Spirituality as Therapy
Spirituality as Therapy
By Howell Sasser, PhD, Dr. Sasser is Director, Research Epidemiology, R. Stuart Dickson Institute for Health Studies, Carolinas HealthCare System, Charlotte, NC; he reports no consultant, stockholder, speaker's bureau, research, or other financial relationships with companies having ties to this field of study.
Part 2 of a Series on Spirituality
Conventional western medical practice is essentially pragmatic, focused on identifying problems and addressing them. This "do-something" approach informs how existing therapies are evaluated (evidence-based medicine) and how new treatments are tested (randomized clinical trials). As complementary and alternative therapies have gained in popularity, their proponents have adopted the prevailing methods to attempt to prove safety and efficacy. This article looks at some of the issues raised when these methods have been applied to prayer and the state of the evidence to date.
Prayer as an Intervention
The expression of a desire for healing, whether in specific or general terms, is surely one of the oldest reactions to illness. Virtually every culture has a tradition of appeal to a Higher Power (divinity, universal life force, Nature) to restore health either as a supplement to, or in place of, human efforts. While the degree of confidence in the chance of success of such practices may vary from one culture to the next, most share a sense that the help being sought is largely beyond human understanding and control.
The range of practices that might be found under the broad rubric of appeal to a Higher Power includes prayer, directed energy healing, shamanic practices, therapeutic touch, and other kinds of spiritual healing.1 Although clinical research has been conducted on a number of these modalities, prayer as practiced in the "revealed" religions (Judaism, Christianity, Islam) has received the most attention in the parts of the world that contribute most to the clinical trials literature. These traditions share a common understanding of a distinct, personal divinity with the capacity to intervene in the natural order.
Even within this comparatively homogeneous setting, prayer is understood and studied in various forms. Two common ones are intercessory and nondirected prayer.2 Intercessory prayer requests a specific outcome, such as the remission of a tumor or the safe delivery of a baby. Nondirected prayer does not seek a specific outcome, but rather expresses the wish that the will of God be done in or through the person being prayed for. In common practice, both forms may be used interchangeably or simultaneously.
Issues in Studies of Prayer
Trials of prayer as a clinical intervention have attracted criticism from both religious and scientific observers. At the most global scale, and common to the two camps, is the perception that the underlying motivation for such studies is broader than the stated objectives. From the scientific perspective, prayer trials could be seen as attempts to prove the existence of God (however understood) with the tools of science. If one or a series of prayer studies shows a significant benefit, this implies the existence of Someone to answer the prayers. The converse—proof of the non-existence of God through negative findings—is a potential concern from the religious perspective.3
Yet, to meet the typical medical expectation that a treatment be specific, it is difficult to avoid expressing an opinion both about the nature and expected outcome of prayer. It would be wasteful and unethical to do a clinical study of an intervention one did not believe to exist. By engaging in research in this area, one admits both to the potential existence of a Higher Power, and also to some conception of who or what that power is. If one understands the divine Other to be properly approached in one way (sacrifice or some other physical action), it would be illogical to design a study in which another approach (prayer or some other non-physical action) were used. Even to come to the study of prayer with no a priori assumption about how it might work is a kind of expression of belief. However, even if the researcher is assumed to have no social, cultural, or religious preconceptions, a number of potential practical issues remain in the design of such research.

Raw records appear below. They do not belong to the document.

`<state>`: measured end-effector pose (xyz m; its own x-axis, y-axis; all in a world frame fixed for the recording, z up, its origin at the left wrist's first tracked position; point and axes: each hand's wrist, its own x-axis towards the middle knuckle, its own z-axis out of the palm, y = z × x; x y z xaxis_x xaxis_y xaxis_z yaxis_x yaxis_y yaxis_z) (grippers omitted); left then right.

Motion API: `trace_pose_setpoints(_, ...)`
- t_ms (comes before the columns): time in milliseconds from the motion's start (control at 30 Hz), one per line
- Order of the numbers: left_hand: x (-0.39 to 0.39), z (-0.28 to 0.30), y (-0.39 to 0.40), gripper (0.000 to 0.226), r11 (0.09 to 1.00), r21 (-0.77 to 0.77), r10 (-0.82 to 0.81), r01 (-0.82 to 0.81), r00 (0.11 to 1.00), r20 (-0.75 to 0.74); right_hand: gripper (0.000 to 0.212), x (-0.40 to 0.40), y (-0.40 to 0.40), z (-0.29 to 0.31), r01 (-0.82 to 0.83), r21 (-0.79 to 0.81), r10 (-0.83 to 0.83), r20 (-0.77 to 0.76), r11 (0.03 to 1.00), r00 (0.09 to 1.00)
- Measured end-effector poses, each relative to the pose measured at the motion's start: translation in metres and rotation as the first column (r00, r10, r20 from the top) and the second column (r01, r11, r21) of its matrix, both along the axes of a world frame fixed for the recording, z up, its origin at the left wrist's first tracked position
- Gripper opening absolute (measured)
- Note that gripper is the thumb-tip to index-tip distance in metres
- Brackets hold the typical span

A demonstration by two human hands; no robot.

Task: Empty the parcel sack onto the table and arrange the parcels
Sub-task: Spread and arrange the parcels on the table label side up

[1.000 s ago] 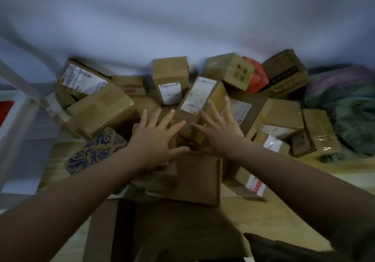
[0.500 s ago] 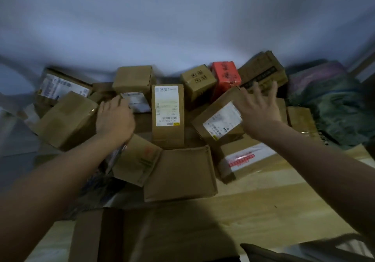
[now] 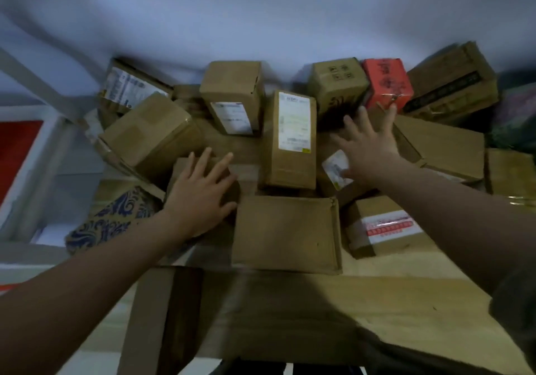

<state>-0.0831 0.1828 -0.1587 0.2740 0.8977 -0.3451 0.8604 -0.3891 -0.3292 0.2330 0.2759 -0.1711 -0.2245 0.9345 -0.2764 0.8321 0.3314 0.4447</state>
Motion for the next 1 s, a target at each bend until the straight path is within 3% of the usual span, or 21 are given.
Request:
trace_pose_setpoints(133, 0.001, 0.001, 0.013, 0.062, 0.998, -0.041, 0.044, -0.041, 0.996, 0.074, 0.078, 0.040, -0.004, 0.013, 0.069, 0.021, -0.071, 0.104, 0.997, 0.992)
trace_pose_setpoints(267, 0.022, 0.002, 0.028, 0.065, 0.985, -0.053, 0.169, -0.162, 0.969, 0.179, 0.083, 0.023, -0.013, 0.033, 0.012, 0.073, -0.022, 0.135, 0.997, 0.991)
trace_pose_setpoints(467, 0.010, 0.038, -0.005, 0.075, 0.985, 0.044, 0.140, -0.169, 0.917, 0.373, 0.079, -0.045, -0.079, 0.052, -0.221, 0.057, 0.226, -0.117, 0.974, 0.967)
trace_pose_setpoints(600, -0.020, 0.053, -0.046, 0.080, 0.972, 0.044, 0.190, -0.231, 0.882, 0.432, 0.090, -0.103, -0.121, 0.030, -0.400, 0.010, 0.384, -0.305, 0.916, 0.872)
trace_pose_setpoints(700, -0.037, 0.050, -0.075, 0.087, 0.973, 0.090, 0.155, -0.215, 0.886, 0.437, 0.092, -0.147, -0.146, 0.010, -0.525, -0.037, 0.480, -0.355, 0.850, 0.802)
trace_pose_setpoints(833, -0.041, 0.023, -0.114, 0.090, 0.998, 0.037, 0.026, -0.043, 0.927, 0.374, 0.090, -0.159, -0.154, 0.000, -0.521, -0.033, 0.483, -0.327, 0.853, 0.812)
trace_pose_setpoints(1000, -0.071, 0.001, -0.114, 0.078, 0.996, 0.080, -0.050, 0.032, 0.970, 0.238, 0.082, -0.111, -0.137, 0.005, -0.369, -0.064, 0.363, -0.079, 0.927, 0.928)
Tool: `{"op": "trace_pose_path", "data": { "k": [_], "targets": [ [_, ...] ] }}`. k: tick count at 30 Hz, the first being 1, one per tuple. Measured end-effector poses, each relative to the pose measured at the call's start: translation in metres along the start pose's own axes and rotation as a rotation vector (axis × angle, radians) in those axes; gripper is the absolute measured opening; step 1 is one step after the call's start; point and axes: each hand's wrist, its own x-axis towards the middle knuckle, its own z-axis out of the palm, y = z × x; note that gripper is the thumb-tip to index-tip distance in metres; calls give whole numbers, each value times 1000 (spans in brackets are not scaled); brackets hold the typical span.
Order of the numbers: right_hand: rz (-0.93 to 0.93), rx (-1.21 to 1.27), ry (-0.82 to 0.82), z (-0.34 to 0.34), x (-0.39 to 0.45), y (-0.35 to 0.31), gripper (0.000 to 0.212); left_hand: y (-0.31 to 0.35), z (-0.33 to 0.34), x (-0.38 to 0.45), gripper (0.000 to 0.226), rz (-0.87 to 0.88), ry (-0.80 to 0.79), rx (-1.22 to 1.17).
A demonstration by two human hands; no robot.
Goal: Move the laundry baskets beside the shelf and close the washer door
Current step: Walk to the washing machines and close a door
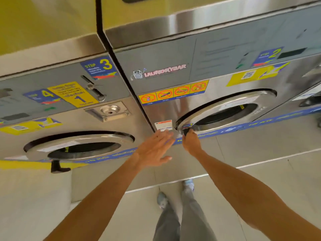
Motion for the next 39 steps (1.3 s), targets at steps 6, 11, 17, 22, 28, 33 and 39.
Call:
{"op": "trace_pose_path", "data": {
  "k": [6, 11, 17, 22, 28, 33, 39],
  "targets": [
    [7, -19, -6, -5, 0, 7, 41, -20, -16, 32, 83, -8, -48, 148],
    [20, 1, -26, -16, -11, 15, 45, -17, -19, 34, 89, -31, -148, 188],
    [44, 22, -17, -18, -59, 65, 47, -3, -27, 37, 92, -117, -184, 116],
    [52, -50, -116, -34, -103, 127, 52, 6, -33, 32, 88, -192, -176, 55],
    [-2, -281, -36, -62, -157, 200, 94, 13, -57, 26, 85, -255, -221, 22],
    [-30, -75, 79, -90, -181, 242, 64, 25, -70, 27, 85, -351, -222, -24],
    [-24, -203, 86, -132, -197, 296, 51, 45, -75, 29, 90, -437, -136, -77]
  ]
}}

Control of the "exposure" is difficult. Most investigators conducting studies of prayer would admit to an a priori assumption that the ultimate source of their experimental intervention (God) is not mutable. It is not possible to define the precise nature, intensity, and duration of the exercise of the divine will. It is also unknown—or at least untested—whether there is a correlation between the number of prayers offered for a specific intention and the likelihood of divine action. Even if these factors were known or could be held constant, there is the further issue that access to the intervention is not completely under the control of the investigator. A study participant may pray for himself or herself, be prayed for by friends and relatives, and benefit from nonspecific prayers offered by some faithful people for all the sick. This makes it difficult, if not impossible, to guarantee homogeneity within groups in a randomized study.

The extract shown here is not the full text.